## What you have to do:
The lines below are to be quoted exactly, from the first through the one that contains "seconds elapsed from".

* * * *

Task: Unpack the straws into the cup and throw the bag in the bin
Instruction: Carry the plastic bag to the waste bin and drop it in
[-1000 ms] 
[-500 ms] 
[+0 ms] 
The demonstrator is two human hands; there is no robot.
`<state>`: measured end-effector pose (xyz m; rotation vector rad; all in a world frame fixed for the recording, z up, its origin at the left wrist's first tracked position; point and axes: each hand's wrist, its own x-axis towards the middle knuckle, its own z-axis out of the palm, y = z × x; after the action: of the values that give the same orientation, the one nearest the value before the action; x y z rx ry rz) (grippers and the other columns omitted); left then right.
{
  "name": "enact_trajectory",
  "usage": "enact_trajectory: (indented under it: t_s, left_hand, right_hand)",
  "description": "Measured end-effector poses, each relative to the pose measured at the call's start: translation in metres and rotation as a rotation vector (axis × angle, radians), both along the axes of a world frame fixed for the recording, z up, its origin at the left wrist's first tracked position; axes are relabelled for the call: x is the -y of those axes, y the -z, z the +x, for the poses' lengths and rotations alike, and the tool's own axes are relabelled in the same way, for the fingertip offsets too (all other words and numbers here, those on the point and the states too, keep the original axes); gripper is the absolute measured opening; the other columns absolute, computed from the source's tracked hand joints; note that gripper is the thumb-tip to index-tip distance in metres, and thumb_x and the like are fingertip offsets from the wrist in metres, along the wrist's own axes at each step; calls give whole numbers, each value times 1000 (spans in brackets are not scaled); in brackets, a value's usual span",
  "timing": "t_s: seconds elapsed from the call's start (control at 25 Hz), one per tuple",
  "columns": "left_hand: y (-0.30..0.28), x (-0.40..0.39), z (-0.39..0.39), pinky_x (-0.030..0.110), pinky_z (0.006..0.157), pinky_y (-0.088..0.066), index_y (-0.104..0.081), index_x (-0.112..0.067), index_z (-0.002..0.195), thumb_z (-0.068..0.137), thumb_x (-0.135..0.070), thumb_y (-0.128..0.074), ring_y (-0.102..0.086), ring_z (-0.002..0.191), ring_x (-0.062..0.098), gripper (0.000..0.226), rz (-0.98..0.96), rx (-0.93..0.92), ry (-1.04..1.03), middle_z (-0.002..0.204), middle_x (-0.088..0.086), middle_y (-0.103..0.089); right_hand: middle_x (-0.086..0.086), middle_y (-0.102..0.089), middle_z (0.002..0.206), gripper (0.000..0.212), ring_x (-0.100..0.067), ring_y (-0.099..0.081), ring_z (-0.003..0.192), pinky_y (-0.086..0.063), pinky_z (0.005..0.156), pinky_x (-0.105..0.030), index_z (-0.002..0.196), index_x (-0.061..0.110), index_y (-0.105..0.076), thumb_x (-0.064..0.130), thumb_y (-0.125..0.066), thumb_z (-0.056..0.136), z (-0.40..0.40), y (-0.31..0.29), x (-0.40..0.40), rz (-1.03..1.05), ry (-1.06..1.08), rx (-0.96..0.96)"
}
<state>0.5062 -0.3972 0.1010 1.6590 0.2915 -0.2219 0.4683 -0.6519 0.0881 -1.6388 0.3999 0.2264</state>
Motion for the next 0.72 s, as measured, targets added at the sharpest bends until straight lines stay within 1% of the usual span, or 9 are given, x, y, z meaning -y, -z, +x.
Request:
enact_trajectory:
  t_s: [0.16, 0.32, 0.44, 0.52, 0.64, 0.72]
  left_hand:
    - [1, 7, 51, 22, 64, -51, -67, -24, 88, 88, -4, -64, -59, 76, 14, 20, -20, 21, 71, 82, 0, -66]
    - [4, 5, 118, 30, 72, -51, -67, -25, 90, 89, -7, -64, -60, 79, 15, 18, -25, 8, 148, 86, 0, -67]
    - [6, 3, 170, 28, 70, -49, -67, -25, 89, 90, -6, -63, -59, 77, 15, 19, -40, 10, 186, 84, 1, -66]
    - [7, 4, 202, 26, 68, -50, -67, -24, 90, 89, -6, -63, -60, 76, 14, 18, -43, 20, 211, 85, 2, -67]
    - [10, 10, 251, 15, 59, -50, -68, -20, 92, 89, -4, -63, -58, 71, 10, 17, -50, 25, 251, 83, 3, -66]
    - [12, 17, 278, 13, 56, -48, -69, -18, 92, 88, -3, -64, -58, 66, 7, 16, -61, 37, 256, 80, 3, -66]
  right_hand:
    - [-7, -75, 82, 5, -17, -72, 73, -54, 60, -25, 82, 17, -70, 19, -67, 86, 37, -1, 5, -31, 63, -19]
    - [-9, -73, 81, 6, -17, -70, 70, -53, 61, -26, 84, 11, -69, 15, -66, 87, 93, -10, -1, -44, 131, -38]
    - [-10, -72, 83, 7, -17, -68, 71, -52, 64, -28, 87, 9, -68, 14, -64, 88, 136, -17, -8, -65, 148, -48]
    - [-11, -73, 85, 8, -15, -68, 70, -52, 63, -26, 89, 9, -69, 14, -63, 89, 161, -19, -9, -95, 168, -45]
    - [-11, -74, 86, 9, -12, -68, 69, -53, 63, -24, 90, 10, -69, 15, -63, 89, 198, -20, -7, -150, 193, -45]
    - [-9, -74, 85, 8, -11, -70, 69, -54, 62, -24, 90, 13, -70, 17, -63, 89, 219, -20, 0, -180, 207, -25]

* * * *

## Written response:
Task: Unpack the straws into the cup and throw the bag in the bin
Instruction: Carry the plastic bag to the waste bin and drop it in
[-1000 ms] 
[-500 ms] 
[+0 ms] 
The demonstrator is two human hands; there is no robot.
`<state>`: measured end-effector pose (xyz m; rotation vector rad; all in a world frame fixed for the recording, z up, its origin at the left wrist's first tracked position; point and axes: each hand's wrist, its own x-axis towards the middle knuckle, its own z-axis out of the palm, y = z × x; after the action: of the values that give the same orientation, the one nearest the value before the action; x y z rx ry rz) (grippers and the other columns omitted); left then right.
{
  "name": "enact_trajectory",
  "usage": "enact_trajectory: (indented under it: t_s, left_hand, right_hand)",
  "description": "Measured end-effector poses, each relative to the pose measured at the call's start: translation in metres and rotation as a rotation vector (axis × angle, radians), both along the axes of a world frame fixed for the recording, z up, its origin at the left wrist's first tracked position; axes are relabelled for the call: x is the -y of those axes, y the -z, z the +x, for the poses' lengths and rotations alike, and the tool's own axes are relabelled in the same way, for the fingertip offsets too (all other words and numbers here, those on the point and the states too, keep the original axes); gripper is the absolute measured opening; the other columns absolute, computed from the source's tracked hand joints; note that gripper is the thumb-tip to index-tip distance in metres, and thumb_x and the like are fingertip offsets from the wrist in metres, along the wrist's own axes at each step; calls give whole numbers, each value times 1000 (spans in brackets are not scaled); in brackets, a value's usual span",
  "timing": "t_s: seconds elapsed from the call's start (control at 25 Hz), one per tuple",

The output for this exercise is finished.